_ASSIGNMENT_
As an exercise, transcribe the data below in full and exactly, omitting pictures.

_DATA BLOCK_
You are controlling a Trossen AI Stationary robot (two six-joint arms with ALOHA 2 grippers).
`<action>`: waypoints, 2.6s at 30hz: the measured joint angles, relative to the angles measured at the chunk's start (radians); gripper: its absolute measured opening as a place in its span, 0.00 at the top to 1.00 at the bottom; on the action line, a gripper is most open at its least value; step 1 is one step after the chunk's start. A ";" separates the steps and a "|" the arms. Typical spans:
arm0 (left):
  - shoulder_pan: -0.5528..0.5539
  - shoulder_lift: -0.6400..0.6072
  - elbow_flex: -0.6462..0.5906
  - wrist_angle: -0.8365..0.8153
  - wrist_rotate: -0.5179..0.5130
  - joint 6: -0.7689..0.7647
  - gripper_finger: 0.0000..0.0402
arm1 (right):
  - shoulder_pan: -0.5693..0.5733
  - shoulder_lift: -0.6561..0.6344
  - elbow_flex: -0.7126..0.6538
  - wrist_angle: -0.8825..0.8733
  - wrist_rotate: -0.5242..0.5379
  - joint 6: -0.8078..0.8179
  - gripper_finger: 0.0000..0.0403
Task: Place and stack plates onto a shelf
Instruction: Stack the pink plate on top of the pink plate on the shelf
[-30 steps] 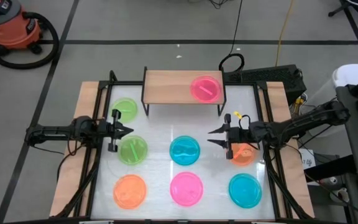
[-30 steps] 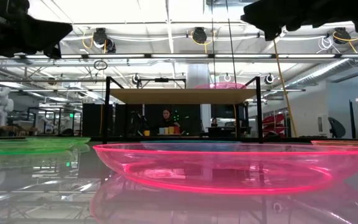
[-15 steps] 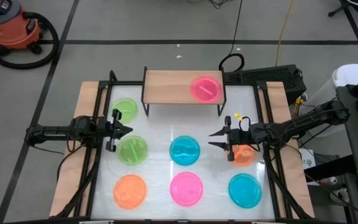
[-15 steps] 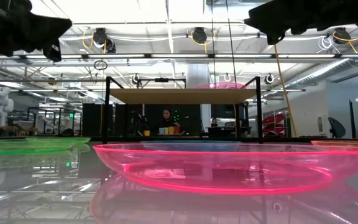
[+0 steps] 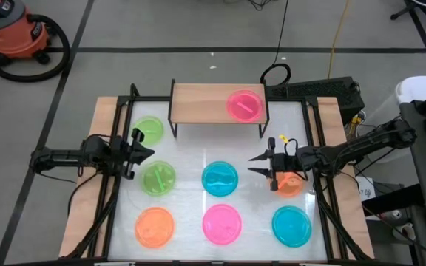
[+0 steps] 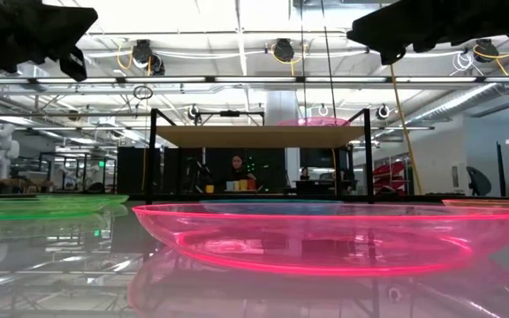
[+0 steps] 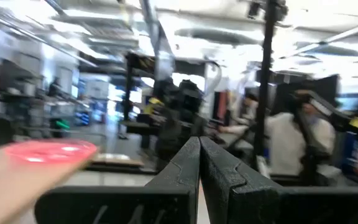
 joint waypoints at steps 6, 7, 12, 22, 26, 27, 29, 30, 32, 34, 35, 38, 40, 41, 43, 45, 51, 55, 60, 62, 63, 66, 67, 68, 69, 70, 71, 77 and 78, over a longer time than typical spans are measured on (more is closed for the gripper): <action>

_EXPECTED ANSWER_
You are controlling a Trossen AI Stationary robot (two six-joint arms with ALOHA 2 grippers).
`<action>`: waypoints, 2.6s at 30hz: the measured joint angles, relative to the angles measured at the chunk's start (radians); gripper: its absolute measured opening as a place in its span, 0.00 at the top to 1.00 at the bottom; on the action line, a gripper is most open at its least value; step 1 is one step after the chunk's start. A ";" separates the steps and a "|" the arms. Typical spans:
arm0 (left):
  - shoulder_pan: -0.5528..0.5539
  - shoulder_lift: -0.6400..0.6072
  - elbow_flex: -0.6462..0.5906
  - wrist_angle: -0.8365..0.8153
  - wrist_rotate: -0.5179..0.5130
  - joint 6: -0.7689..0.7647
  - gripper_finger: 0.0000..0.0402
arm1 (right):
  - shoulder_pan: -0.5693..0.5733
  - shoulder_lift: -0.6561..0.6344
  - elbow_flex: -0.7126..0.6538
  - wrist_angle: -0.8825..0.8733
  - wrist_rotate: -0.5242..0.5379
  - joint 6: -0.8078..0.8179
  - gripper_finger: 0.0000..0.0403
Task: Place and stack plates onto a shelf
Instruction: Stack the pink plate on top of the pink plate on the shelf
[-30 steps] 
[-30 steps] 
[-15 steps] 
[-15 steps] 
[+0 steps] 
[+0 steps] 
[+0 steps] 
 joint waypoints at steps 6, 7, 12, 22, 26, 27, 29, 30, 32, 34, 35, 38, 40, 41, 43, 45, 51, 55, 60, 62, 63, 66, 67, 68, 69, 70, 71, 77 and 78, over a longer time than typical spans are measured on (more is closed for the gripper): <action>

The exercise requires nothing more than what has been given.